[[ Records to use, beginning ]]

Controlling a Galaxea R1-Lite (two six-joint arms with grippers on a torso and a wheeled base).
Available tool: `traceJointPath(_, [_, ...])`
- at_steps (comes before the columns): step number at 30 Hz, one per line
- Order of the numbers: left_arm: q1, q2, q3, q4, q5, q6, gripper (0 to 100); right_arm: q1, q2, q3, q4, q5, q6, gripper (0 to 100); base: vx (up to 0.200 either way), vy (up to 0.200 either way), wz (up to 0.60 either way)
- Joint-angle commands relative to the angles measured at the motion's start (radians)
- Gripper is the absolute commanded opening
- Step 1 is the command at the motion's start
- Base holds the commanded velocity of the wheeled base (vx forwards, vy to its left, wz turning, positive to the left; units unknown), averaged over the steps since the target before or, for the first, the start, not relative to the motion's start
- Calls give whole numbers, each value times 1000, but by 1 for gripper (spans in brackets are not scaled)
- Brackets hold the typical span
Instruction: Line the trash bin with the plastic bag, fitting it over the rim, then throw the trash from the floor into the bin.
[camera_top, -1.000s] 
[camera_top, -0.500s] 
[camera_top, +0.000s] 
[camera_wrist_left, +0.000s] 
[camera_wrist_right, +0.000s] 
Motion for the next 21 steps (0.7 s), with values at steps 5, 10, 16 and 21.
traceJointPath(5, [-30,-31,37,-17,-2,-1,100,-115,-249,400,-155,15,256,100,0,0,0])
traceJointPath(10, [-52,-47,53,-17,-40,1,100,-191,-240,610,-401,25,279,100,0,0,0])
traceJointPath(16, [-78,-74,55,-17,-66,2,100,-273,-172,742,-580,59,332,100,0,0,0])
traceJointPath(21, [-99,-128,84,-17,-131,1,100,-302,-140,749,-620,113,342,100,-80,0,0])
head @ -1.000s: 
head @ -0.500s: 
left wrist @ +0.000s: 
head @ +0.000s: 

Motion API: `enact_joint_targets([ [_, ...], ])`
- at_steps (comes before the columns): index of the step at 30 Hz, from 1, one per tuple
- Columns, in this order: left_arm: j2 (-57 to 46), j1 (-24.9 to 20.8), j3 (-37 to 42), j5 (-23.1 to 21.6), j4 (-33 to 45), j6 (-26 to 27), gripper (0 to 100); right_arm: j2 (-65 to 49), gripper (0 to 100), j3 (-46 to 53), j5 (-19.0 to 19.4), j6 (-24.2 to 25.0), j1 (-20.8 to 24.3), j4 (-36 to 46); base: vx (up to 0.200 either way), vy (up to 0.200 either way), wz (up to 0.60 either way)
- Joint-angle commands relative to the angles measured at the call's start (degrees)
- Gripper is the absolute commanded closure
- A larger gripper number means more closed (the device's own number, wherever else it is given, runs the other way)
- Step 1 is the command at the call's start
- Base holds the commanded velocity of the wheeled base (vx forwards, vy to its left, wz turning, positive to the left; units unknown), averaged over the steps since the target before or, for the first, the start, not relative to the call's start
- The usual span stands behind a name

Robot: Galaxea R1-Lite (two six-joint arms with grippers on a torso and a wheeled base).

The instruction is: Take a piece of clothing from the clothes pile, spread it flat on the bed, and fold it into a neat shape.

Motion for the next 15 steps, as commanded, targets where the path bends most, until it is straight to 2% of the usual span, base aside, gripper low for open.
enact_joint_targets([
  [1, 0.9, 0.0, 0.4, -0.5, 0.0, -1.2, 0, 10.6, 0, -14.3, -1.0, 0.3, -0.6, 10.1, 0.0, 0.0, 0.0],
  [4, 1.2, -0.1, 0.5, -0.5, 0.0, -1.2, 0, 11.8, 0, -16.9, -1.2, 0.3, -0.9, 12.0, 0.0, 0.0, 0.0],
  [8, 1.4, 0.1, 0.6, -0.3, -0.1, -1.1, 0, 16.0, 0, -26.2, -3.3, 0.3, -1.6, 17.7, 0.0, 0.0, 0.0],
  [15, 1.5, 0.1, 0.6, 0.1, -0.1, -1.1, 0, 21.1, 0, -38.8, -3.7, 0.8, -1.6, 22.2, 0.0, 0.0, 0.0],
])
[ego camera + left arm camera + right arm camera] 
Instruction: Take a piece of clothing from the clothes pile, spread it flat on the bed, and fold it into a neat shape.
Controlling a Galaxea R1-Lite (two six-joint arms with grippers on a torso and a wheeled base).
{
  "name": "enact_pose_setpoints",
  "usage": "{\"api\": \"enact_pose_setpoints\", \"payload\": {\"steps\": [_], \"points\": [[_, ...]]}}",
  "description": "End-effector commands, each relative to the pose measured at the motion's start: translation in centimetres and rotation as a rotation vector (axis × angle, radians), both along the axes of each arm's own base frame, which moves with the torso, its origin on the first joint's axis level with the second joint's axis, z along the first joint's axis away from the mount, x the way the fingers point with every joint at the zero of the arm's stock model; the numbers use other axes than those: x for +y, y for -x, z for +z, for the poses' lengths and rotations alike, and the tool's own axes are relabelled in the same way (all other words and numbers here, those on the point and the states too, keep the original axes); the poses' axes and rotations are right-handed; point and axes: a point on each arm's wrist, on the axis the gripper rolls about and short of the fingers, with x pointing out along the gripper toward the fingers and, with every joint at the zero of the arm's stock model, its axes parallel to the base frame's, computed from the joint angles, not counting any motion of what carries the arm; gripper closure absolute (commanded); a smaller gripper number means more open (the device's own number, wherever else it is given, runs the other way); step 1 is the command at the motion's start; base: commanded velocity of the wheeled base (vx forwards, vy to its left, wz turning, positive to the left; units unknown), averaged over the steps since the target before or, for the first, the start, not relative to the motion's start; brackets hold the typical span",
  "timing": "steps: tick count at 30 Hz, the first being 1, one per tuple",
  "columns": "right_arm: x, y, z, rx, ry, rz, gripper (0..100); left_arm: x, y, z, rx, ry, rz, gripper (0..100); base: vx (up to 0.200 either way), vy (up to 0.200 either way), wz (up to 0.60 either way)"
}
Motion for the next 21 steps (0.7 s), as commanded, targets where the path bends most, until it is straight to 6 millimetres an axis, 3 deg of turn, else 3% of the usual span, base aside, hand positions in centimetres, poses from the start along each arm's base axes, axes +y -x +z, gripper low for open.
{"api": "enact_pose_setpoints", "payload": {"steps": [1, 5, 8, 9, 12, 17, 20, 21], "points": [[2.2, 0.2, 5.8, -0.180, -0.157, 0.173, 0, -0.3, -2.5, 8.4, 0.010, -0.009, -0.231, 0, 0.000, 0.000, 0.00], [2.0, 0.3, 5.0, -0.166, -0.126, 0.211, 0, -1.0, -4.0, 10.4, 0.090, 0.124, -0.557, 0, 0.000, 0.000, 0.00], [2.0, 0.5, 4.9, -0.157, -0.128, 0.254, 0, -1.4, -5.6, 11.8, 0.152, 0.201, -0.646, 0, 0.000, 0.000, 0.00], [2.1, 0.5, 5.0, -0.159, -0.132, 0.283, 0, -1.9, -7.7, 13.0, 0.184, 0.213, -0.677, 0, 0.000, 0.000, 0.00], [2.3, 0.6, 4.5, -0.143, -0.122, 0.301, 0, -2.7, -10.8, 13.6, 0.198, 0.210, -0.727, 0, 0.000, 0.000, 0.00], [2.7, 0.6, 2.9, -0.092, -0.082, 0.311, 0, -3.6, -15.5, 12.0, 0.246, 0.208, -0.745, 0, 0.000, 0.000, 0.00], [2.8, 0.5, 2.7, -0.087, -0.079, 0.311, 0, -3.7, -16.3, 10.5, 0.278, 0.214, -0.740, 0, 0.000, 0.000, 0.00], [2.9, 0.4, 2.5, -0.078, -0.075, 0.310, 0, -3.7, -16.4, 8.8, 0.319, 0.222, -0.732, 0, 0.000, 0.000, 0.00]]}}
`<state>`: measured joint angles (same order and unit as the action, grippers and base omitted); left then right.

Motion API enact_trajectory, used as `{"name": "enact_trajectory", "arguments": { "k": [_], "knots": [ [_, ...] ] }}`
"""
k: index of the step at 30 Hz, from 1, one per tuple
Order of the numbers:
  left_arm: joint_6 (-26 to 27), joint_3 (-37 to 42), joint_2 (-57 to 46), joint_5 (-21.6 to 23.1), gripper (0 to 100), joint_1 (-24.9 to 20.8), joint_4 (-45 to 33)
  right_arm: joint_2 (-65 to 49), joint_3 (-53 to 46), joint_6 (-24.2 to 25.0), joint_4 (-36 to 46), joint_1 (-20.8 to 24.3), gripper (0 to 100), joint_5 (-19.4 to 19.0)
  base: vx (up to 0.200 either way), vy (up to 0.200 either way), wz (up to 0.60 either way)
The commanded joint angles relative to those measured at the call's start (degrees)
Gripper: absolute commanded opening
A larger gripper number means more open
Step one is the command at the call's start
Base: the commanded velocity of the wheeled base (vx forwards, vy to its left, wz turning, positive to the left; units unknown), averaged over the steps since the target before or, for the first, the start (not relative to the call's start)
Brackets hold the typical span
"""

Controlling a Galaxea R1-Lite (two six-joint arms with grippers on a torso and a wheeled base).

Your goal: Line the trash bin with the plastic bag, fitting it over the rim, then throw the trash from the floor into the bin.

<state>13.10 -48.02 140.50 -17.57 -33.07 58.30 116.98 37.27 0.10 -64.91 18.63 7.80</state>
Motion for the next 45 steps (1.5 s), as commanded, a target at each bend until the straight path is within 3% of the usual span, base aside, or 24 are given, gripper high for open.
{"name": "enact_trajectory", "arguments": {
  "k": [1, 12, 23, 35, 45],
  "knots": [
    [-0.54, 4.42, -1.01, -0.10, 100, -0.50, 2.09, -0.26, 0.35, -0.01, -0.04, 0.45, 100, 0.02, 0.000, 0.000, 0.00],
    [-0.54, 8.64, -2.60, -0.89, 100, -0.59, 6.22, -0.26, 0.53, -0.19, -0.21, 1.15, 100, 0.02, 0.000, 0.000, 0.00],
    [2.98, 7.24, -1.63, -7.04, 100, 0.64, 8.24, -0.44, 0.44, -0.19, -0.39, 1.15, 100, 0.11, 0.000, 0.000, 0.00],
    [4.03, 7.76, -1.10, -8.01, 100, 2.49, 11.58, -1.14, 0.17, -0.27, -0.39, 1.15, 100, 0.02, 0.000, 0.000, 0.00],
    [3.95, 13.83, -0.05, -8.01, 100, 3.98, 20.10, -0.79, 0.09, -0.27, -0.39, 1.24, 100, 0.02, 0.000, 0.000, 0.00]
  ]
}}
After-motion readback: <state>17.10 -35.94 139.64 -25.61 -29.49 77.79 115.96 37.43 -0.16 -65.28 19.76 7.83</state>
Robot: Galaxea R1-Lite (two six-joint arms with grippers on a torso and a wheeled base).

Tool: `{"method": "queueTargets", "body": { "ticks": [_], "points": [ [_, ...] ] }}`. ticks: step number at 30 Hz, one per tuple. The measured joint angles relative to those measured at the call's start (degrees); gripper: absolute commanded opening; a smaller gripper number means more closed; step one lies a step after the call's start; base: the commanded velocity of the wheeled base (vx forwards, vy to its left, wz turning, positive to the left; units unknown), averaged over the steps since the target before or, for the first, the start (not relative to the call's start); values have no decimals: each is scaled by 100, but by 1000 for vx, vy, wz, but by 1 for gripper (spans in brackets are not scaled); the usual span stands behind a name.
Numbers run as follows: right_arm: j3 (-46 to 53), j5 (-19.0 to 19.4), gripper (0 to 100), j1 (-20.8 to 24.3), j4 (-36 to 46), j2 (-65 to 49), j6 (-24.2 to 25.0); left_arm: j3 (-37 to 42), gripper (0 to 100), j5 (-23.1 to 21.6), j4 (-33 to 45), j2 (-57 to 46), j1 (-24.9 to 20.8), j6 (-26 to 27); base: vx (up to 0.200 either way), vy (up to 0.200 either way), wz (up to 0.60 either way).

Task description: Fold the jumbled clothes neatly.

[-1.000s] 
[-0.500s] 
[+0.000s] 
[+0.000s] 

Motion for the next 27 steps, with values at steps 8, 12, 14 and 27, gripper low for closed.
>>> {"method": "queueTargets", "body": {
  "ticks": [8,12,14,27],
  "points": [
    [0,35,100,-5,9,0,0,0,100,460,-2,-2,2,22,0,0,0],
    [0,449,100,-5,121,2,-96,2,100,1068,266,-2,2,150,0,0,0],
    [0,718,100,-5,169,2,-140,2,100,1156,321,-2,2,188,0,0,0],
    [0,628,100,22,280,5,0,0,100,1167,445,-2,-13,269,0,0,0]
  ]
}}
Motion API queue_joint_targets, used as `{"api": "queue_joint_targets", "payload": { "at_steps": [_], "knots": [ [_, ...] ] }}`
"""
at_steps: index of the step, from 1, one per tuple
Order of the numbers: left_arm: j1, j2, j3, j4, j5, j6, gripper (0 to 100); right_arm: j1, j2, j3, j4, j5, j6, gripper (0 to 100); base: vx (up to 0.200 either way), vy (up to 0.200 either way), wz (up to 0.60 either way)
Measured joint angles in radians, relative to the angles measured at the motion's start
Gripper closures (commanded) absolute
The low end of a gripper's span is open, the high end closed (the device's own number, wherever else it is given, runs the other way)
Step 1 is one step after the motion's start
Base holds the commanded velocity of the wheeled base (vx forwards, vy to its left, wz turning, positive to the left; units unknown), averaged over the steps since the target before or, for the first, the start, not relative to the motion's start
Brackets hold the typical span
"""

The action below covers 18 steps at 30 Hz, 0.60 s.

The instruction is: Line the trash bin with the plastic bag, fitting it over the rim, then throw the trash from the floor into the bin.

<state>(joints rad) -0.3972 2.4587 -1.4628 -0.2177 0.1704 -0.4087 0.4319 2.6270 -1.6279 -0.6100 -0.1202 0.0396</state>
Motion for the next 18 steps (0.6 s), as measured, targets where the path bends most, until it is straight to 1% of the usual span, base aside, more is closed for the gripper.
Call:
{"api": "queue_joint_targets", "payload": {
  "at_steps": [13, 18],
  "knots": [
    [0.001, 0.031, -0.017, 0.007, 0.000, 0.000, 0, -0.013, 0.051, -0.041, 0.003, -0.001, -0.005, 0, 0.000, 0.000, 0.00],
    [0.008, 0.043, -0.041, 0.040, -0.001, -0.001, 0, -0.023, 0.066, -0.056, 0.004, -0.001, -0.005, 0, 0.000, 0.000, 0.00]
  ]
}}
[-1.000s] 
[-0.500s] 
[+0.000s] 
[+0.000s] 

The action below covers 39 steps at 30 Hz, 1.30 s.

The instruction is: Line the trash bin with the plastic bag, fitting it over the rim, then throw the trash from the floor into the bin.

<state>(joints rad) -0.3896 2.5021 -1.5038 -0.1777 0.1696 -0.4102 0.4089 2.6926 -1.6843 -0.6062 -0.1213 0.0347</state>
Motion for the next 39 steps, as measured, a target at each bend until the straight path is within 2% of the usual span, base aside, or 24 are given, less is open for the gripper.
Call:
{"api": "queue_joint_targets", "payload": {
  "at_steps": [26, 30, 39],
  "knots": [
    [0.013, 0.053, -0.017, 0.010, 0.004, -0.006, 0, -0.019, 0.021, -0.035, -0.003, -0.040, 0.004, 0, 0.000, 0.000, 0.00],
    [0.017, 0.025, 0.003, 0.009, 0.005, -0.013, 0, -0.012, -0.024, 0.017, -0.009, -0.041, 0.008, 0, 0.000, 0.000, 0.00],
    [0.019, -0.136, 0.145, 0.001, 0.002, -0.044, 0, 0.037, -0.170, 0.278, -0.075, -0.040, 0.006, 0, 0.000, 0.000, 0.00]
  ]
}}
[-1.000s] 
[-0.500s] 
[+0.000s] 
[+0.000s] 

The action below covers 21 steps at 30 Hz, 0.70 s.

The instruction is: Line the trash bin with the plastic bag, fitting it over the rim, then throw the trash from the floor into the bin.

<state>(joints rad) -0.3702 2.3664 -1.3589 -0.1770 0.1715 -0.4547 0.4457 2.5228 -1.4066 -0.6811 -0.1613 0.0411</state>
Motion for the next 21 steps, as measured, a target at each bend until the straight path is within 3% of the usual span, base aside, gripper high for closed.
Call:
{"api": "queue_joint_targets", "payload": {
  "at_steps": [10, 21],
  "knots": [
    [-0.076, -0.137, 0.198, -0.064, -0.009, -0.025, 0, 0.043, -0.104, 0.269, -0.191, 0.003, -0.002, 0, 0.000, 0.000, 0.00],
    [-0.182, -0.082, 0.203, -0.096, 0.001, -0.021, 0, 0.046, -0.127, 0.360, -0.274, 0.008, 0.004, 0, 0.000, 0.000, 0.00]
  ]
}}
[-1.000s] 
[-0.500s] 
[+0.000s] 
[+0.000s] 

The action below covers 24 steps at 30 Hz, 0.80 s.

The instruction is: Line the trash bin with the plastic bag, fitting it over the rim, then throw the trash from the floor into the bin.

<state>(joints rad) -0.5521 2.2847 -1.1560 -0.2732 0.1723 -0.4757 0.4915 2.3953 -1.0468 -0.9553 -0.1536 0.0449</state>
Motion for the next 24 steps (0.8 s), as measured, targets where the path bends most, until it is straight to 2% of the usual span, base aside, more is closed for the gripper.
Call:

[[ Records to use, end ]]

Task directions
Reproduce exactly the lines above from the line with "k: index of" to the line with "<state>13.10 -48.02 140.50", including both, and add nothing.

Reply to the exercise
k: index of the step at 30 Hz, from 1, one per tuple
Order of the numbers:
  left_arm: joint_6 (-26 to 27), joint_3 (-37 to 42), joint_2 (-57 to 46), joint_5 (-21.6 to 23.1), gripper (0 to 100), joint_1 (-24.9 to 20.8), joint_4 (-45 to 33)
  right_arm: joint_2 (-65 to 49), joint_3 (-53 to 46), joint_6 (-24.2 to 25.0), joint_4 (-36 to 46), joint_1 (-20.8 to 24.3), gripper (0 to 100), joint_5 (-19.4 to 19.0)
  base: vx (up to 0.200 either way), vy (up to 0.200 either way), wz (up to 0.60 either way)
The commanded joint angles relative to those measured at the call's start (degrees)
Gripper: absolute commanded opening
A larger gripper number means more open
Step one is the command at the call's start
Base: the commanded velocity of the wheeled base (vx forwards, vy to its left, wz turning, positive to the left; units unknown), averaged over the steps since the target before or, for the first, the start (not relative to the call's start)
Brackets hold the typical span
"""

Controlling a Galaxea R1-Lite (two six-joint arms with grippers on a torso and a wheeled base).

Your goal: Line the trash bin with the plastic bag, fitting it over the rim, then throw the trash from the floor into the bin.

<state>13.10 -48.02 140.50 -17.57 -33.07 58.30 116.98 37.27 0.10 -64.91 18.63 7.80</state>

No more work is required for the exercise.